== WHAT IS REQUIRED ==
When the line containing "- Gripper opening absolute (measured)" appears in the entries below, begin printing there and stop after the line containing "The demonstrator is"; print each of those lines exactly and no other line.

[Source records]
>>>
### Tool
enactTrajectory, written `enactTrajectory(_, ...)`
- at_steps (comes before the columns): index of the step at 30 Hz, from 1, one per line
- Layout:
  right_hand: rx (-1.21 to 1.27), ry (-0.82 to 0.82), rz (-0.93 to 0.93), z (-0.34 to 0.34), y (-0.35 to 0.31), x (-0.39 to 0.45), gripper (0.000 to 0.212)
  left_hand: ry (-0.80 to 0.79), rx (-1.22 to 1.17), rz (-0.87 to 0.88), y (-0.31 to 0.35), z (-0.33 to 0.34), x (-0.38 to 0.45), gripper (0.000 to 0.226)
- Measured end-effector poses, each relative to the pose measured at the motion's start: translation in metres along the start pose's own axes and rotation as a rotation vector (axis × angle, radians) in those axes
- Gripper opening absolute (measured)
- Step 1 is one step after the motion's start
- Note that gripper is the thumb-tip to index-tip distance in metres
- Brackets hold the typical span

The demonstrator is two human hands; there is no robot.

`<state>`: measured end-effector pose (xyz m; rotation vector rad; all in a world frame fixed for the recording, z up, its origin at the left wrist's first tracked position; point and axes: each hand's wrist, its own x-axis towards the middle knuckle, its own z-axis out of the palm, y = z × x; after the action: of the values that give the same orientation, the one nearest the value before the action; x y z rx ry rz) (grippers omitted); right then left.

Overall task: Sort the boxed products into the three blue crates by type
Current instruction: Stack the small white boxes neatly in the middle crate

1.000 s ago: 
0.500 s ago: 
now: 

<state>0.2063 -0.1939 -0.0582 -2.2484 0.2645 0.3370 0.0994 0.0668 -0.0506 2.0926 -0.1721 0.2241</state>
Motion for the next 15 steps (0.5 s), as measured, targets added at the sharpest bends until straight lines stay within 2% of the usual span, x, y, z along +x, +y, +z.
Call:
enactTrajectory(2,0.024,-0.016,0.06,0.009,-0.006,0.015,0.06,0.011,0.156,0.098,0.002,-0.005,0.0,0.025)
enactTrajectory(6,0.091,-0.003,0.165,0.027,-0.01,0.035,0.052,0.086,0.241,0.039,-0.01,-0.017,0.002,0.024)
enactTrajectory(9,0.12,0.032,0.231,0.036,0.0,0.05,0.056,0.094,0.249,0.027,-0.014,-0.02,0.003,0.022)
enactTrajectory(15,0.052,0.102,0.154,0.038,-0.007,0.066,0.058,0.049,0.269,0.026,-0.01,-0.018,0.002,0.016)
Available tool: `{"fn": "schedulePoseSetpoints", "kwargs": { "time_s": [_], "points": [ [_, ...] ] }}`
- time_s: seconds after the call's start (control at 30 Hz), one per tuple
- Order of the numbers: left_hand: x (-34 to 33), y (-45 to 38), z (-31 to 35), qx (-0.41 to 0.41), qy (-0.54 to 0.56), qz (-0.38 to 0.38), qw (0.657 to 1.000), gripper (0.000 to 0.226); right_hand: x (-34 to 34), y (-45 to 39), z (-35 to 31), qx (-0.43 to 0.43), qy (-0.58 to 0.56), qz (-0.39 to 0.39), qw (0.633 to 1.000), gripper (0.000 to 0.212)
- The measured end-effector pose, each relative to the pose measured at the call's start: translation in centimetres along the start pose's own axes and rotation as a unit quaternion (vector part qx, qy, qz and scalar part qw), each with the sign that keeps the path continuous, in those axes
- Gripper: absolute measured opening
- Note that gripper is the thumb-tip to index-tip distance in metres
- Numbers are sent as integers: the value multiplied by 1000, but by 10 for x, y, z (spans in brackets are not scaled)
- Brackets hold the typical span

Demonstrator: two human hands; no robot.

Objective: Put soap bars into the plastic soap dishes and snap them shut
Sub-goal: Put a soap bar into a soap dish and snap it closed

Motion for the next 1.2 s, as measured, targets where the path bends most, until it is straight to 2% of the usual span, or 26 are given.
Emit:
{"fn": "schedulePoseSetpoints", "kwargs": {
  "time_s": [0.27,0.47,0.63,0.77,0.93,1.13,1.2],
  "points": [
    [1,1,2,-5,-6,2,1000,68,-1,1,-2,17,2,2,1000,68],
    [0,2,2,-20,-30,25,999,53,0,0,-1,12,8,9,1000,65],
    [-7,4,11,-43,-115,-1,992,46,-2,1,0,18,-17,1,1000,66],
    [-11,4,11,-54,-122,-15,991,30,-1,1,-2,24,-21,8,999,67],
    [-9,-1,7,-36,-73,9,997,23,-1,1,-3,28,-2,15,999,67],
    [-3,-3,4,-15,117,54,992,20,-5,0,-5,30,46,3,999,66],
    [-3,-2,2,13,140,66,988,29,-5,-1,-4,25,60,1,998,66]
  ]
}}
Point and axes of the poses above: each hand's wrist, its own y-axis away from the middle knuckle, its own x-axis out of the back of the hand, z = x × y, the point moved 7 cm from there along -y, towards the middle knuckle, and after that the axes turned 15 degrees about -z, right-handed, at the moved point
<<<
== ANSWER BELOW ==
- Gripper opening absolute (measured)
- Step 1 is one step after the motion's start
- Note that gripper is the thumb-tip to index-tip distance in metres
- Brackets hold the typical span

The demonstrator is two human hands; there is no robot.

This exercise is done.